** COLLECTED DATA **
===============

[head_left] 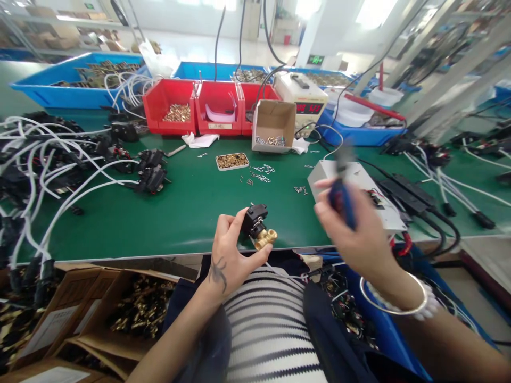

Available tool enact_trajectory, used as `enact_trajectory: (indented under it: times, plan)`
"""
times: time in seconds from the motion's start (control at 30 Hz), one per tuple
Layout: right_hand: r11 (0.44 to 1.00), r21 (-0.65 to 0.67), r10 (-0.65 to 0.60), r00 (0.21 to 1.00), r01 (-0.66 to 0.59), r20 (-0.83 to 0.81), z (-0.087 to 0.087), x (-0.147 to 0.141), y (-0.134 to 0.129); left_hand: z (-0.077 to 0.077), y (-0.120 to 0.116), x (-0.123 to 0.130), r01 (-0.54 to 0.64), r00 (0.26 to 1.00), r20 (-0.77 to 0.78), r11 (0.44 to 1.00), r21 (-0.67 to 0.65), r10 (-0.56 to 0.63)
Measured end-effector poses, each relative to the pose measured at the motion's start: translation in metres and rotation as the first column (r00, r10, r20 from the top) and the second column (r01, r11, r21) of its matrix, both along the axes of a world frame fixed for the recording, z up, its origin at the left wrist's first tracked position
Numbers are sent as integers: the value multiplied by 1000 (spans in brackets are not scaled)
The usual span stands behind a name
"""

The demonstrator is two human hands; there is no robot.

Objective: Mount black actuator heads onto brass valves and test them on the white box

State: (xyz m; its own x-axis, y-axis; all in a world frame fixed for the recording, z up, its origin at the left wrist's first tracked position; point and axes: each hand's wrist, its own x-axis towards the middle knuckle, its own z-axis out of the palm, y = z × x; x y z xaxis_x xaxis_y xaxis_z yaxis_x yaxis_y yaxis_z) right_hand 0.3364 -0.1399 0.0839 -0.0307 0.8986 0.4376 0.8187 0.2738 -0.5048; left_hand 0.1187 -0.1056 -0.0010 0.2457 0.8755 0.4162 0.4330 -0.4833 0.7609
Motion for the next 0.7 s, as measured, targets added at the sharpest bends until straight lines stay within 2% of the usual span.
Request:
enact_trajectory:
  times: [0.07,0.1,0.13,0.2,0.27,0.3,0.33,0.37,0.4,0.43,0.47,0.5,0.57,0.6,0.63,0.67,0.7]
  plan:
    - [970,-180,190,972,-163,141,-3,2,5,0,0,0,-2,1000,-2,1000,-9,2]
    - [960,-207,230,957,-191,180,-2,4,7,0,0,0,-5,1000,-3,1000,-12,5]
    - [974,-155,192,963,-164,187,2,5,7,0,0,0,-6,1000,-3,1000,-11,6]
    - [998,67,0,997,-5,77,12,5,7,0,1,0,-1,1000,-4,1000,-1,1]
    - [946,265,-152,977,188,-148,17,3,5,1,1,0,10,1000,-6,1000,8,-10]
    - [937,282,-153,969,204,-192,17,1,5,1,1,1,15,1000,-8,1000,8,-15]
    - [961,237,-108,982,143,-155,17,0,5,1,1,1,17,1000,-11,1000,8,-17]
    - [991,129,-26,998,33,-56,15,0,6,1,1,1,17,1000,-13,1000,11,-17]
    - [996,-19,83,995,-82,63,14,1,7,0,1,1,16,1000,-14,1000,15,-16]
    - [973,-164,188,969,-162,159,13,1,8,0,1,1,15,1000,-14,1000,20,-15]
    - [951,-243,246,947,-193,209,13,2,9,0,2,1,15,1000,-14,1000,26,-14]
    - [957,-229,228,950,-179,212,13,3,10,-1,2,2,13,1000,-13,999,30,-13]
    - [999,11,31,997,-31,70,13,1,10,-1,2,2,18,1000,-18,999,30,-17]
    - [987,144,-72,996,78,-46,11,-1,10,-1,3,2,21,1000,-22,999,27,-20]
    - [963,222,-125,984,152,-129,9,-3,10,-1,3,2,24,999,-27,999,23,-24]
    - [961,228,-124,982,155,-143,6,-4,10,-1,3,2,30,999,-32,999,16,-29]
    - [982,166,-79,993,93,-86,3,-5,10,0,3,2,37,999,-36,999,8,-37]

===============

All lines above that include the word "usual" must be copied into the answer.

The usual span stands behind a name
Motion for the next 0.7 s, as measured, targets added at the sharpest bends until straight lines stay within 2% of the usual span.

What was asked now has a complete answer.